In this step, the first thing you will want to do is make sure your current version of Home Assistant matches the version you just booted up. That means you may need to update your current version. Just beside the version on both the current instance and the Raspberry Pi4 match.

Then run a Full Snapshot. I always name my snapshots to identify them quickly, but some people like to live dangerously.

This process will take a while, so sit back and relax. When it completes, move that snapshot over to the Raspberry Pi4 via Samba. You will want to place the file in the “Backup” folder and then go to the Snapshots page in Supervisor. Hit the refresh button. Your snapshot should now show up under Available Snapshots.

Now it is time to start the migration process.

Migration

Hardware

In my case, I had some hardware I needed to migrate; if you do not, you can skip to the software section.

Both my Zwave and Zigbee devices are connected locally using USB sticks. For Zwave, it is the Aeotec Zwave Gen5 Stick , and for Zigbee, its the custom stick built for the Zigbee2Mqtt project.

Since I was moving hardware, I needed to power down the old instance. To minimize corruption in case I needed to power back up, I first shut down Home Assistant. If you have ssh access setup you can do this via the command line:

ha core shutdown

Then I shut down the host:

ha host shutdown

If you what to do it from Home Assistant, you can do that from the System tab in Supervisor. Just choose “shutdown.”

Then I moved the USB sticks to the new Raspberry Pi4. Since I had the SSH add-on, I took a moment to check if both USB Sticks were working. the command for that is:

ha hardware info

And this is where I found my first issue. It turns out the Aeotec Zwave Gen5 Stick has a problem with the Raspberry Pi4. You can read more about it at https://www.raspberrypi.org/forums/viewtopic.php?t=245031, but the fix is pretty straightforward. Just plug in a USB hub to the Raspberry Pi4 and then plug the Aeotec stick in the USB hub. This gets around the weird power issue. Then I reran my command, and both devices were showing up under the serial interfaces.

Be sure to make a note of the addresses of the devices. You may need to update Add-on configs. In my case they were /dev/ttyACM1 and /dev/ttyACM2.

Software

Now we are at the easy stuff—Head over to the Supervisor and the Snapshots page. Click on your full back up, and uncheck “Home Assistant” since we want to avoid potential code conflicts. You can remove any add-ons you do not wish to. I believe HACS-if you are using that-is backed up under “local add-ons”, so make sure you leave that one if you want to transfer over HACS.

Then click “Restore Selected”.

Choosing this will restore anything that was left checked.
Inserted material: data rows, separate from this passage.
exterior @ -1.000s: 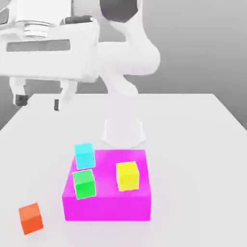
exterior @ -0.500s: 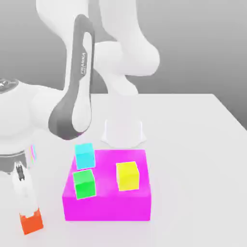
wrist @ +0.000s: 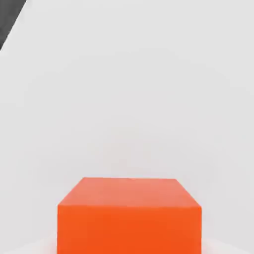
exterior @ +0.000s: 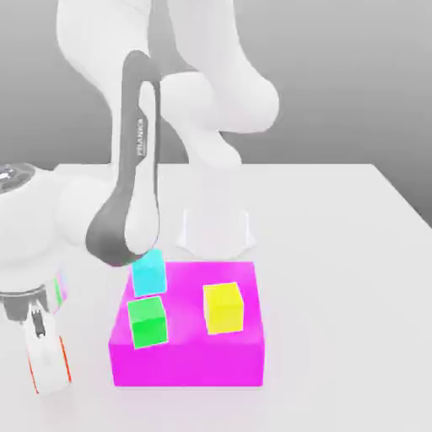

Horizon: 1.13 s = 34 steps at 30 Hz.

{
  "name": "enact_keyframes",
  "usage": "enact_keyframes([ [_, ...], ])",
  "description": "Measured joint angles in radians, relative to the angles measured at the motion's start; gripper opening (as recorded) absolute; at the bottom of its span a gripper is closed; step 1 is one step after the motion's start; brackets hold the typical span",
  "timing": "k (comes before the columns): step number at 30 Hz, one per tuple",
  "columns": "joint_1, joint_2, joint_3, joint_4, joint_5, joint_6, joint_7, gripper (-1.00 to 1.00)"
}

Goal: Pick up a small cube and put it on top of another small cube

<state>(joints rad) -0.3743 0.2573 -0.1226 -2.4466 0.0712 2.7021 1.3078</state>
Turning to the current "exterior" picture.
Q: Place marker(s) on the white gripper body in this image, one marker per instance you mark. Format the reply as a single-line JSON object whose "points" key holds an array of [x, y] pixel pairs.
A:
{"points": [[47, 357]]}

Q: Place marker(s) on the small yellow cube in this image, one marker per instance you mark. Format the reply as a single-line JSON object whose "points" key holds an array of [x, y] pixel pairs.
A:
{"points": [[222, 310]]}

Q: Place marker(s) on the large magenta box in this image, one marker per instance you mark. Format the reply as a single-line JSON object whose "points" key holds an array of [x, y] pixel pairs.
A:
{"points": [[189, 361]]}

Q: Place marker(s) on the small cyan cube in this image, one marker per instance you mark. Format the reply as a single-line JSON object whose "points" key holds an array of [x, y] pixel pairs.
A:
{"points": [[148, 273]]}

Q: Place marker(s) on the small green cube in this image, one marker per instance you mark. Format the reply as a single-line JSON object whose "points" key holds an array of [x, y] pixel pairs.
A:
{"points": [[148, 327]]}

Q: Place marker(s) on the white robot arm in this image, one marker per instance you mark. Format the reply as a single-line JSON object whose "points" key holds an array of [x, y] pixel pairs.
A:
{"points": [[236, 84]]}

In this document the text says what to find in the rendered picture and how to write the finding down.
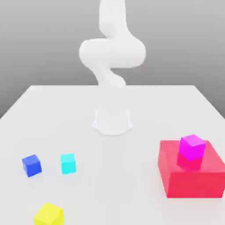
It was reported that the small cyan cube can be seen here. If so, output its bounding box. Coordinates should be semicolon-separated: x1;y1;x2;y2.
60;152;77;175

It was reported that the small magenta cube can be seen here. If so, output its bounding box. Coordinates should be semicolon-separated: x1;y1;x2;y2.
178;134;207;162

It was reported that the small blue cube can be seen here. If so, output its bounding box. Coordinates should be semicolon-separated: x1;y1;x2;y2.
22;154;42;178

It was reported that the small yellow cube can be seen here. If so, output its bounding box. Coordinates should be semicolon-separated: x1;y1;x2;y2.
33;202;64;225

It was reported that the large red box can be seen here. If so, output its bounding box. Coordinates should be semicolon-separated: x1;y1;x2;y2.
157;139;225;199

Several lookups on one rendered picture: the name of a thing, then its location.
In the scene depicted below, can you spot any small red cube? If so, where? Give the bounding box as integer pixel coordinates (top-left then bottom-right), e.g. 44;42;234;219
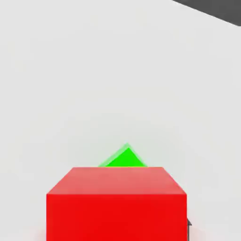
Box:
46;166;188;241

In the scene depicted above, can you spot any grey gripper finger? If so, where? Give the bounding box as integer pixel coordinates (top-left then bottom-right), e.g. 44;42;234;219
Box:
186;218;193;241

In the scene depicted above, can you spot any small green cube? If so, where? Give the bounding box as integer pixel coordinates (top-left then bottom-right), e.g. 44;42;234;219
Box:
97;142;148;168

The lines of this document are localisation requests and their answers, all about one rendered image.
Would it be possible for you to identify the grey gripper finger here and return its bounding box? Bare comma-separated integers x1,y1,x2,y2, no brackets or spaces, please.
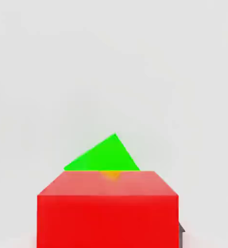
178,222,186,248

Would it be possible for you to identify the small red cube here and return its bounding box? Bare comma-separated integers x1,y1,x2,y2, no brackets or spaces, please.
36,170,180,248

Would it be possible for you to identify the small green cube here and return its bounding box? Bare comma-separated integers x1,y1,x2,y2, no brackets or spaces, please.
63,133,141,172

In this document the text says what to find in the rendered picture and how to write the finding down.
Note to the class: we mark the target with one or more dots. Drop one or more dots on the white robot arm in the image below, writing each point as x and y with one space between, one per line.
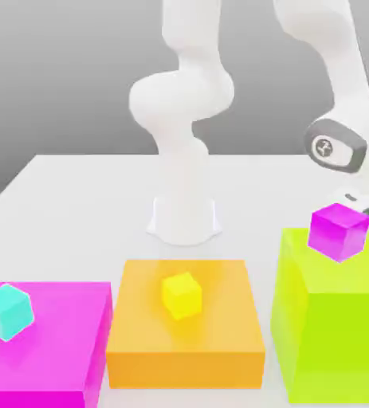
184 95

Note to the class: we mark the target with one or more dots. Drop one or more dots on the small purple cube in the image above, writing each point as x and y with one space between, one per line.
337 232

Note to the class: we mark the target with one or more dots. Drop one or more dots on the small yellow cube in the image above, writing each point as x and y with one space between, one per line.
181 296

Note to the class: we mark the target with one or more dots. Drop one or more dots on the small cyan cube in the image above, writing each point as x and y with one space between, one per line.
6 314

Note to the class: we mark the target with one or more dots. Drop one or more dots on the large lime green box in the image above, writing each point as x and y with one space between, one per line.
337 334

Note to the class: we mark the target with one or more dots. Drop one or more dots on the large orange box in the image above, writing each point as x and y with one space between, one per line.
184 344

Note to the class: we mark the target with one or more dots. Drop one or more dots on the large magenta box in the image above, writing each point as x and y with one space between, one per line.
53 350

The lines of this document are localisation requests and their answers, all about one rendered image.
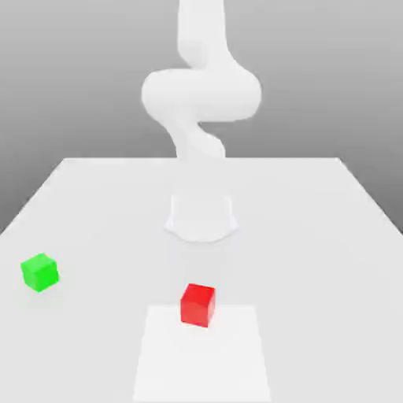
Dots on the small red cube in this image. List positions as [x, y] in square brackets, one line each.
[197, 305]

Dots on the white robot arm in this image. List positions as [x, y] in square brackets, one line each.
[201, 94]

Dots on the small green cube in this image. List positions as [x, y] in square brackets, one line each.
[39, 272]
That includes previous user accounts, SSL certs, and add-on configurations. I didn’t select wipe and reinstall because I didn’t want to reinstall Home Assistant from the backup.

Now it is time to do something else because this part is going to take a while. I think I waited 45 minutes before I went to check. And because SSL got applied, the screen never refreshed on its own. But once I added https before the IP, it loaded right up.

Finishing the Configuration

IP Address

Your IP address of your home assistant host changed. You could address it by changing the forwarding on your router to point to the new address. But if you have other local services connected to the previous IP, you will need to make sure you update all of those services or change your device IP to the old one.

Hardware

If you were using add-ons that were talking to USB hardware, you would need to make sure the configurations are pointing to the right addresses. I had to update both Zwave2Mqtt and Zigbee2Mqtt. But once I updated the configs for both, saved the changes, and restarted the add-on, they both came up as expected.

Reboot

And finally, once you have verified that everything is up, you will want to reboot. If you are using HACS, this reboot will add it back to the sidebar.

Final Thoughts

I was worried this was going to be a disaster, but it went relatively smoothly. The Aeotec Z-Stick Issue was the only thing that popped up I wasn’t expecting. If you found errors or places where my directions were not clear, please leave a comment or hit me up on Twitter.

And with that, I am off to automate something else.